(WORK REQUEST) Pull out every line below that contains the word "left".

(DATA BELOW)
■ ■ ■ ■ ■

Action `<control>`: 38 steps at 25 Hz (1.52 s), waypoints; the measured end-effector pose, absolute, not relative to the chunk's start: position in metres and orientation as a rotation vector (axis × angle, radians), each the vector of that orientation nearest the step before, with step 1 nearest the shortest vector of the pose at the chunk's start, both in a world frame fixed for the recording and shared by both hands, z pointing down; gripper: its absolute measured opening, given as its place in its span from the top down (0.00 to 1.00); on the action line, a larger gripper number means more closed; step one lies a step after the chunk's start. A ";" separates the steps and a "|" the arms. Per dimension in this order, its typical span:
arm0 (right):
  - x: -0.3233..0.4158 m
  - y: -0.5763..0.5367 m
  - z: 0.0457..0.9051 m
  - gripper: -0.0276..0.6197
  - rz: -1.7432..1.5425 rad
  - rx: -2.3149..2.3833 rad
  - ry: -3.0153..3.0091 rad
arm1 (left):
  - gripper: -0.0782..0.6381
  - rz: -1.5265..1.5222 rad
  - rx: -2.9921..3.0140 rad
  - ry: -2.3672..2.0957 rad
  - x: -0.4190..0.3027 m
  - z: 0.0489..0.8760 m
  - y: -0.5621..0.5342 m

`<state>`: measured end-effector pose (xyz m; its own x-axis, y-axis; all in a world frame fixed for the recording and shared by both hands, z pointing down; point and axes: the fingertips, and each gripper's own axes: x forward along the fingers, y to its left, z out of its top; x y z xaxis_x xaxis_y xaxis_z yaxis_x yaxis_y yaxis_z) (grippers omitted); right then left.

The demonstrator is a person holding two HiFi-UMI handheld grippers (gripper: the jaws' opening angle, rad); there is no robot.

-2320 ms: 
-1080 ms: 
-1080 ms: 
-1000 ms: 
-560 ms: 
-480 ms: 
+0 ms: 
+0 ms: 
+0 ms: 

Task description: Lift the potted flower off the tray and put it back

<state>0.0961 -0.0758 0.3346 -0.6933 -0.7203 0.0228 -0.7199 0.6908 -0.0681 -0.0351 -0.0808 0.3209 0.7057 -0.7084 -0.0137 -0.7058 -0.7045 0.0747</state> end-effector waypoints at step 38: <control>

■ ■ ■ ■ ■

(COMPLETED TASK)
arm1 (left):
`<state>`: measured end-effector pose (xyz m; its own x-axis, y-axis; all in a world frame fixed for the recording and shared by both hands, z pointing down; point and axes: the fingertips, and each gripper's own axes: x forward along the fingers, y to its left, z out of its top; x y z xaxis_x xaxis_y xaxis_z yaxis_x yaxis_y yaxis_z) (grippers omitted); right then left.

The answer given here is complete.